By Paul Magno | August 10, 2018

When sports media company Perform Group announced that it was investing $1 billion into boxing via Matchroom Boxing’s Eddie Hearn, the news was both titillating and troubling. 

Jaded boxing fans and media pointed out the problems inherent in yet another subscription service popping up to continue the nickel-and-dime gouging of fans and further divvy up the talent. 

Fans were already paying enough for their boxing fix, asked to pay cable fees, premium cable costs, and an increasing number of subscriptions from new streaming services, not to mention the occasional pay-per-view bill for the fights promoters and networks felt were REALLY desirable. 

And with the cost to the consumer skyrocketing, the overall product was suffering, pushed into a spot where big fights were going to be harder and harder to make because of exclusivity issues. The new boxing business was no longer just HBO vs. Showtime, it was HBO vs. Showtime vs. ESPN vs. DAZN—with each company sporting its own roster of high-end talent. 

On the surface, at least, all of this seems to be worse than boxing business as usual. Competition is usually a good thing. Companies competing for consumer support brings costs down and quality up. But boxing fans, conditioned to accept bad deals and handcuffing politics as part of their sport, are not typical consumers.
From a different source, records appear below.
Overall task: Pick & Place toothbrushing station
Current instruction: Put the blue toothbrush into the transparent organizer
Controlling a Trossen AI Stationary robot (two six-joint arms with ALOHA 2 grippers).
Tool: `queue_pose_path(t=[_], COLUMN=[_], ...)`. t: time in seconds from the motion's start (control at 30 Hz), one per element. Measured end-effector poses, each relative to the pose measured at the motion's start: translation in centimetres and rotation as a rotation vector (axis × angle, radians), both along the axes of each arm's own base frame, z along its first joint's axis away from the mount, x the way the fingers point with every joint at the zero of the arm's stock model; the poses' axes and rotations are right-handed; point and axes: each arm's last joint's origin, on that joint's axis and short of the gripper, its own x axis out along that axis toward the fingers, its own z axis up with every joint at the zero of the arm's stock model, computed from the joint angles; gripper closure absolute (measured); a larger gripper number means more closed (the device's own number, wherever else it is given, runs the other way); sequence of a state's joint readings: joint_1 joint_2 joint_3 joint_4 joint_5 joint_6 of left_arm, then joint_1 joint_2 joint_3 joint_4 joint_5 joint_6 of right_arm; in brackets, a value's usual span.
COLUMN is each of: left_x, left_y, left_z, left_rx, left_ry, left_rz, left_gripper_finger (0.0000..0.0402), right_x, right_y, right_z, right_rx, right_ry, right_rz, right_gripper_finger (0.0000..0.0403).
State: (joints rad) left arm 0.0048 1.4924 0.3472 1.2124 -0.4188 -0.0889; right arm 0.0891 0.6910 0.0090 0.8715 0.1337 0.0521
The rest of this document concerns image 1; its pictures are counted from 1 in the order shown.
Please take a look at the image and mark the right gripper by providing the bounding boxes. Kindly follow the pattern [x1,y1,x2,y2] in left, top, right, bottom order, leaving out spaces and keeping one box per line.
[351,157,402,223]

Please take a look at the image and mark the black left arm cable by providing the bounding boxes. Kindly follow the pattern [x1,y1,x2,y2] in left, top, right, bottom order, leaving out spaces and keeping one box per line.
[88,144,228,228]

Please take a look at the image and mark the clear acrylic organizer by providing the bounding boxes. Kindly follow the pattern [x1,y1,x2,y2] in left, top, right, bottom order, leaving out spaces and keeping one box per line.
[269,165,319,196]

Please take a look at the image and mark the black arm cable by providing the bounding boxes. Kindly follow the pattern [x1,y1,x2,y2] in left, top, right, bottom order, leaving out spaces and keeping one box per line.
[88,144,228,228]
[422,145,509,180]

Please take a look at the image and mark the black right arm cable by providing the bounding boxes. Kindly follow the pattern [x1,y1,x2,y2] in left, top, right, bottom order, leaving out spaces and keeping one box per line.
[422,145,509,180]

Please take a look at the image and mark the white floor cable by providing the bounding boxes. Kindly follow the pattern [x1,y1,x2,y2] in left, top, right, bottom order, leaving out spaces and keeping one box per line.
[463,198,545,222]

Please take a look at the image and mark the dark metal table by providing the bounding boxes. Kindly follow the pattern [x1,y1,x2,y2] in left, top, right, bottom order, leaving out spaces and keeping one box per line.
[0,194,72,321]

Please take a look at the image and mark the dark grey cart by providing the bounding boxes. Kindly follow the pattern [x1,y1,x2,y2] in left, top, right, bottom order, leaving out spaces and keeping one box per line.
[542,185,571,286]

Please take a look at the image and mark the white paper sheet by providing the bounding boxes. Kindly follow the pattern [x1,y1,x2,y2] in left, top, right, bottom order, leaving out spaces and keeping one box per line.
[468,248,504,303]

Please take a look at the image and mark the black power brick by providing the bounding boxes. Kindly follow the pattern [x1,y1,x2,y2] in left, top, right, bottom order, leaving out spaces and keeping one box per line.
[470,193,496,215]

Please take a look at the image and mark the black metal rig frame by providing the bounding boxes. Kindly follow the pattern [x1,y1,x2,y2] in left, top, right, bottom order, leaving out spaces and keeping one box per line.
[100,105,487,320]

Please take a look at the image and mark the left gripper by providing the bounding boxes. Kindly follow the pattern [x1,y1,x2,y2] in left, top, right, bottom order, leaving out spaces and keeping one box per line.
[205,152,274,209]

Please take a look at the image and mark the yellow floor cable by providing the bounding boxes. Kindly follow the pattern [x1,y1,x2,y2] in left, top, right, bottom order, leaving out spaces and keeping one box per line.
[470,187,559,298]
Loyal boxing fans will continue to pay for short-term satisfaction at the expense of the sport’s long-term health—and, more importantly, boxing businessmen know this and take full advantage of this. 
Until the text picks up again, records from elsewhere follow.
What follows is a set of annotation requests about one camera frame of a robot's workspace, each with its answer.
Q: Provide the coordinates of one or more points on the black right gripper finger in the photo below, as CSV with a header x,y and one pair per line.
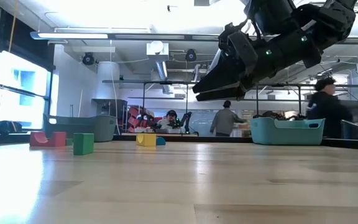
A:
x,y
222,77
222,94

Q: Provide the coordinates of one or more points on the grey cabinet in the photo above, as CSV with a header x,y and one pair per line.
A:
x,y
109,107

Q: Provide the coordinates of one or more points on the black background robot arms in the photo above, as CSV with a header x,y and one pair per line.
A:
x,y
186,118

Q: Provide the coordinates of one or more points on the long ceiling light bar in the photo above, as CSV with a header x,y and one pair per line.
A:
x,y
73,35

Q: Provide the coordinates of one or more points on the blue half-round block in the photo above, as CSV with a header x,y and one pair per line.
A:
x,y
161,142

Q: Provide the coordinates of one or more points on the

As more streaming services pop up (and they will pop up if promoters smell a quick dime to be made), the push towards big, cross-promotional fights and overall (albeit tentative) cohesion as a sport will be forever lost. There’ll be no more dreams of boxing being a whole sport again with unified champs and unfettered paths to making the big fights fans want to see. If DAZN and ESPN+ are successful, boxing will forever be a shrinking niche sport in the US, peddled directly to only the most loyal of fans. The chances of seeing a game-changing superstar emerge ever again will be slim to none with a 100% paywall system and a fiercely divided talent pool. 


The DAZN product DOES look good and it certainly looks to be worth the $9.99 subscription fee. 
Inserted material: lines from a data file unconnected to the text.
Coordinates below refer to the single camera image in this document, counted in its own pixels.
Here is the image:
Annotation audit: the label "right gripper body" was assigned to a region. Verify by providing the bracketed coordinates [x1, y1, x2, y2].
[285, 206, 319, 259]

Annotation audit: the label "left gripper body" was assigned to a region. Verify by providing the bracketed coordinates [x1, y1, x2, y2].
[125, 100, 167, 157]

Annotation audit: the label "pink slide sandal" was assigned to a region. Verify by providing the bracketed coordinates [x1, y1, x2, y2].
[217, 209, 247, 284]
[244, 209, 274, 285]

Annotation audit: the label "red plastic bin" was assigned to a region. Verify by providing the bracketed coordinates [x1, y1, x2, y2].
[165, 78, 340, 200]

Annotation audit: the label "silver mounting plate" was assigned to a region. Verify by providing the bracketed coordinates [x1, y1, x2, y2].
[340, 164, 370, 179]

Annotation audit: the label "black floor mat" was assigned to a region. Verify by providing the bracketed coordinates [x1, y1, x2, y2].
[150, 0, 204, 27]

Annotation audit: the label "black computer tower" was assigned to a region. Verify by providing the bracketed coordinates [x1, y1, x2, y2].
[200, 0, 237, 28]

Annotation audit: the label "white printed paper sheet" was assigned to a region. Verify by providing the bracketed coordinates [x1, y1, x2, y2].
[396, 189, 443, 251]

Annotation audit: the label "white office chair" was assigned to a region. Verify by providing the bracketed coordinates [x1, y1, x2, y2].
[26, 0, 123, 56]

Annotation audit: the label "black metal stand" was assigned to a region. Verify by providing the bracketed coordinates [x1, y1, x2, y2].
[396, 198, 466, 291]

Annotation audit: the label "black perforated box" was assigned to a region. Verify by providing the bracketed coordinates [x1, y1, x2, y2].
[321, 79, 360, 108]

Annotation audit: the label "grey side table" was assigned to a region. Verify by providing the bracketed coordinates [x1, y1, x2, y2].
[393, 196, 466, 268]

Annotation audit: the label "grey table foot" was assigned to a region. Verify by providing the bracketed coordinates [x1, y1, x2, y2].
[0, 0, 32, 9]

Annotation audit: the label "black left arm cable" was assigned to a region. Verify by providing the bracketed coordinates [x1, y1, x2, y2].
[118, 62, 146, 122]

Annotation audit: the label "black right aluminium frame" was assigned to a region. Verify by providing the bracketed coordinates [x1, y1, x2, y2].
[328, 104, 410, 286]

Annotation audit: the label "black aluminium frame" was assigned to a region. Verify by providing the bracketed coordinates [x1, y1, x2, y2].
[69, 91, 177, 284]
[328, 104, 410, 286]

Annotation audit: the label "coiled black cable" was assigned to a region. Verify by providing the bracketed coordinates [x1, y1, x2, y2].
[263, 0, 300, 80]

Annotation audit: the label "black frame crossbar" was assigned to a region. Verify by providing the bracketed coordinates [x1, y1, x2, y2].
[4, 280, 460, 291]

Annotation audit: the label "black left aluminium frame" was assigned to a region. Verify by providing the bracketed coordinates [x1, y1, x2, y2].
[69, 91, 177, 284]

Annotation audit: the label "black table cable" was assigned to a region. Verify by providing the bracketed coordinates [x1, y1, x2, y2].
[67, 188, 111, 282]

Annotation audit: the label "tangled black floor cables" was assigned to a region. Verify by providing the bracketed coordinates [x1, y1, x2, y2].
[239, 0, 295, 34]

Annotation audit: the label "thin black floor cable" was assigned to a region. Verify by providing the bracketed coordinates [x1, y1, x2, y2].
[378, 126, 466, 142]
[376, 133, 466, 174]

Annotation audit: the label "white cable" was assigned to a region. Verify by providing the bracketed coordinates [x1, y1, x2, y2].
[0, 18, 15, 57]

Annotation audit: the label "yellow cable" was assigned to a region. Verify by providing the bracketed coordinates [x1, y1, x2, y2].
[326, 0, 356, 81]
Just this first wave of announced fights is enough to stoke the fires of optimism.

The US-based version of the service kicks off with the September 22 Anthony Joshua-Alexander Povetkin card from the UK. Next is an October 6 card from Chicago with featured fights of Jessie Vargas vs. Thomas Dulorme, Jarrell Miller vs. Tomasz Adamek, Artur Beterbiev vs. Callum Johnson, and Danny Roman vs. Gavin McDonnell. After that, there will be a Boston card headlined by WBO middleweight champ Billy Joe Saunders vs. Demetrius Andrade. Then, in November, there’s a Daniel Jacobs vs. Sergiy Derevyanchenko bout in Uniondale, New York. Plus, of course, DAZN will be the US home of the WBSS tournaments and to Bellator MMA.

None of these signed bouts are earth-rattling encounters (Saunders-Andrade is the best of the bunch), but they’re THERE and a solid enough deal for the money, especially considering that fans will be seeing the entire cards (16 per year from the US and 16 per year from Hearn’s UK-based promotion) and not just the two or three headlining bouts. Also worth noting is that, reportedly, pay-per-view is not on the table when it comes to this new service. 

All in all, DAZN seems to be a pretty good deal for American boxing fans.

However, therein lies the problem. 

DAZN, ESPN+, and even HBO and Showtime are offering pleasant distractions to the best of their ability in an effort to cash in on boxing fans’ loyalty. But these are all short-term distractions that really only exacerbate the very real problems boxing has. They do nothing towards growing the fan base or removing matchmaking handcuffs, they only serve to create enough content for present tense consumers to buy.

In a sport that needs a doctor’s care, fans are only getting a lollipop from the doctor’s desk.